Senators Bob Corker of Tennessee, Rob Portman of Ohio, Susan Collins of Maine, Bill Cassidy of Louisiana and Lisa Murkowski of Alaska offered an amendment Monday to the budget resolution that would extend the target date for the committees to write an Obamacare repeal bill to March 3 from Jan. 27.
“As President-elect Trump has stated, repeal and replace should take place simultaneously, and this amendment will give the incoming administration more time to outline its priorities,” Corker said in a statement. “By extending the deadline for budget reconciliation instructions until March, Congress and the incoming administration will each have additional time to get the policy right.”
This is big news. If these senators back away from the “repeal-and-delay” tactic, they will kill it. Indeed, they might kill the entire project of repealing Obamacare.
I spelled out the (enormous) risks of repeal-and-delay yesterday. The repeal-and-replace-simultaneously plan, by contrast, isn’t risky so much as it’s just a fantasy.

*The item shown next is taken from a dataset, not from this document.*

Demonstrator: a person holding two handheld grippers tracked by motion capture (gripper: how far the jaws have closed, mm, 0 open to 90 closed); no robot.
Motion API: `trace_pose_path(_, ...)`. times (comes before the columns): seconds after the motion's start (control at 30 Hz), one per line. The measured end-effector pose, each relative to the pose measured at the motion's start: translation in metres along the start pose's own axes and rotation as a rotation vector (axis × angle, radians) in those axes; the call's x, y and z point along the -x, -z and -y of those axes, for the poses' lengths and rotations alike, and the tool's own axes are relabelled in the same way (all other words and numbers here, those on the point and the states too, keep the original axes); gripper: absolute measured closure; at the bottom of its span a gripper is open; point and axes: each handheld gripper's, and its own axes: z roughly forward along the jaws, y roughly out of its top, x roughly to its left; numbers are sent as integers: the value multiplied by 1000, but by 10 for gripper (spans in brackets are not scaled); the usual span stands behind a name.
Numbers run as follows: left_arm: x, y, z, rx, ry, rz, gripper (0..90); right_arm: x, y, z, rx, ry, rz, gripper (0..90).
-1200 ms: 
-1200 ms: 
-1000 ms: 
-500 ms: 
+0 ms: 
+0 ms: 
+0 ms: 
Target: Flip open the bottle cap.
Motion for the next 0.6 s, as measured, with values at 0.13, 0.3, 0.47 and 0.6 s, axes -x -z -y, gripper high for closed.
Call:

Repeal-and-delay was designed to solve a very specific problem: you can make changes to the budget with just 50 votes in the Senate (through “reconciliation”), but when it comes to non-budget-related regulations, of which Obamacare has many, you need 60 votes to stop a filibuster. Republicans have 52 votes.
The idea was to pull the law’s funding, effective at some future date, forcing Democrats to cooperate in enacting a replacement. If Republicans instead come up with a bill that both repeals Obamacare and replaces it with something more conservative, Democrats will just refuse to vote for it.
Jonathan Chait plays the tape forward:
There aren’t going to be eight Democrats willing to support a right-wing bill that throws people into catastrophic coverage plans that don’t cover basic medical care, as conservatives would like. It would be a coalition to patch up Obamacare with incremental changes. Maybe Republicans would call it “repeal” of Obamacare and “replacement” with something that’s about 90 percent similar, but that would be symbolic. A bipartisan law would advance Obamacare’s goals rather than destroy them.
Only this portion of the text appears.